Pere Salabert  Chair of Aesthetics and Art Theory, Universitat de Barcelona

While the representation of the human body has been a recurrent motif in visual art across cultures and civilizations over the centuries, the study of corporeality has traditionally been associated with the natural sciences. The publication, in the 1990s, of groundbreaking books such as Judith Butler’s Gender Trouble (1990), Elizabeth Grosz’s Volatile Bodies (1994) and Rosi Braidotti’s Nomadic Subjects (1994) undoubtedly helped redress this imbalance and generated, in turn, a growing interest in the re-thinking of the body across disciplines in the humanities and social sciences. These theorists located the material body in relation to its socio-political context and addressed questions about sexuality, gender and race while highlighting the potential of bodies to challenge or subvert the very social, cultural and political discourses that shape them into ideal form. This shift in focus has also been observed in the field of Catalan Studies, where scholars are increasingly attending to questions of gender and national identity, corporeality and embodiment, particularly with regard to literature and film. Despite this relatively recent upsurge in this area of study, scholarly investigation of bodily matters in Catalan artistic expression remains very much in its infancy.

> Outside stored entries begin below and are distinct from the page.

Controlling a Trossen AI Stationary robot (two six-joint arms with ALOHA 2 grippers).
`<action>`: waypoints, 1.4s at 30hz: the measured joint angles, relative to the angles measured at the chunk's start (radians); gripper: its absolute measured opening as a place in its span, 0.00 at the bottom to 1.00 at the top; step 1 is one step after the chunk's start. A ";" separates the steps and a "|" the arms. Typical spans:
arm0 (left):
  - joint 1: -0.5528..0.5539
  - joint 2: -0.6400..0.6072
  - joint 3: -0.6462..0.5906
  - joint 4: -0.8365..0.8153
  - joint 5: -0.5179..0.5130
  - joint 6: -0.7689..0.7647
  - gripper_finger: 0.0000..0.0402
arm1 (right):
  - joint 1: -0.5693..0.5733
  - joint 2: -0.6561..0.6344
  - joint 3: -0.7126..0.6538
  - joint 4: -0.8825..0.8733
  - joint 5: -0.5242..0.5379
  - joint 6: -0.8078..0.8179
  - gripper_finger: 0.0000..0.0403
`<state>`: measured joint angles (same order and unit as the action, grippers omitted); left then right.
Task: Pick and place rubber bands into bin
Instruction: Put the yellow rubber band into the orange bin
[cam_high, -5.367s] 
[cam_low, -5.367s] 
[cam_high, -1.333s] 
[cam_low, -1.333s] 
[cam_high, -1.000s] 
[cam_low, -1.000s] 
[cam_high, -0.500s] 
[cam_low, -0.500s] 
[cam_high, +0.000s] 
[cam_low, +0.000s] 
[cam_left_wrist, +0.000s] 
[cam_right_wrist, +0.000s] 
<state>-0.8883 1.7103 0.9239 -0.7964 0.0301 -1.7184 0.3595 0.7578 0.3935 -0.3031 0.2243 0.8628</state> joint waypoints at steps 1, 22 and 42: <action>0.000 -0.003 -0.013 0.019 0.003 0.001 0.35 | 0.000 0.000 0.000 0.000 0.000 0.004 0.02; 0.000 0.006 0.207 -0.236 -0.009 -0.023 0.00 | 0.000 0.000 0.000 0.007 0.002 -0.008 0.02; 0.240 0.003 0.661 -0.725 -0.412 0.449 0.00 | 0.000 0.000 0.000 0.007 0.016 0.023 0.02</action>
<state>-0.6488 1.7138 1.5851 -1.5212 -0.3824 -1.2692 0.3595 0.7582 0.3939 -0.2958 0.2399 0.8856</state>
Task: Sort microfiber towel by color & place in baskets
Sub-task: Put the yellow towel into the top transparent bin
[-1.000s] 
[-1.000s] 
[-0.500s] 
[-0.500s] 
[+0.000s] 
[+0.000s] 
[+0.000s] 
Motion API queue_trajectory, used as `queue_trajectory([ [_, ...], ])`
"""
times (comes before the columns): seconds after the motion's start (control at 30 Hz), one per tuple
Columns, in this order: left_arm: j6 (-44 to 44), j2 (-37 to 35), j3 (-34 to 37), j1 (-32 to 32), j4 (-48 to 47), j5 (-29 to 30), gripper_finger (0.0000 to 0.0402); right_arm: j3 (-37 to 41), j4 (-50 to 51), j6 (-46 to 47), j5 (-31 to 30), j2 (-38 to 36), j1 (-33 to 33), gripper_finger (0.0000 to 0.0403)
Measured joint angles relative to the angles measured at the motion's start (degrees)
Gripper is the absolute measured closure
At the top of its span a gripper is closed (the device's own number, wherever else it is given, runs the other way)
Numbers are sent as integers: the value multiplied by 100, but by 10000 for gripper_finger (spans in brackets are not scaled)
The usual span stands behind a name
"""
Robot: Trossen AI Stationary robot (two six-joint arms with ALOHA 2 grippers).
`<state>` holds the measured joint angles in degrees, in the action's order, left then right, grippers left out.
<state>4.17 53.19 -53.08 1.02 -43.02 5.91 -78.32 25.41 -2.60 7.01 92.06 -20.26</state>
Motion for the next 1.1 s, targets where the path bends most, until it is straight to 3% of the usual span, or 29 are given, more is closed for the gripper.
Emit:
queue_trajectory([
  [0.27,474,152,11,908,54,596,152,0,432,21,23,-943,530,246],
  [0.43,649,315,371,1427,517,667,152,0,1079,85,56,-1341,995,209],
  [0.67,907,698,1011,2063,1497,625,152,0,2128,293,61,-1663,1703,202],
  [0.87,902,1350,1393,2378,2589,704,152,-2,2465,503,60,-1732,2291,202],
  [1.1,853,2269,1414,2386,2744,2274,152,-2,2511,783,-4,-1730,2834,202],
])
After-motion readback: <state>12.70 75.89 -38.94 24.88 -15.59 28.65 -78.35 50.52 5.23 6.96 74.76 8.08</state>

Images of the body, performance, ritual and dance have been – and remain – core elements and activities in the production of visual and popular festive culture in Catalonia. Such corporeal utterances, iterations and figurations have also played a symbolic role in processes of identity formation. The solemn depictions of the Christ in Majesty in Romanesque art or the grotesque bodies carved in many of the capitols of medieval monasteries might evince the social hierarchies and theological concerns of the times yet they are also inextricably bound to a period in history when the Catalan nation was being forged. In the modern era, representations of the female body by nineteenth-century Modernista artists conveyed ideas about modernity, industrialisation and progress, whereas the more normative Noucentistes would later ascribe to the female nude a set of classical, civic and urban values. With the advent of the avant-garde movements, surrealism and its endless manipulation and fragmentation of the body, or the move towards abstraction and conceptual art, the representation of corporeality in art became less specific, and more ‘implied’. From the mid-1960s Catalan visual and performance artists have favoured less defined, unshapely or open-ended forms of expression. These have often been read as symptomatic of a fraying in dominant models of understanding identity, society and culture. Recent secessionist movements in Catalonia caused by a combination of historical grievances and a profound economic crisis will no doubt provoke further social, political and cultural realignments.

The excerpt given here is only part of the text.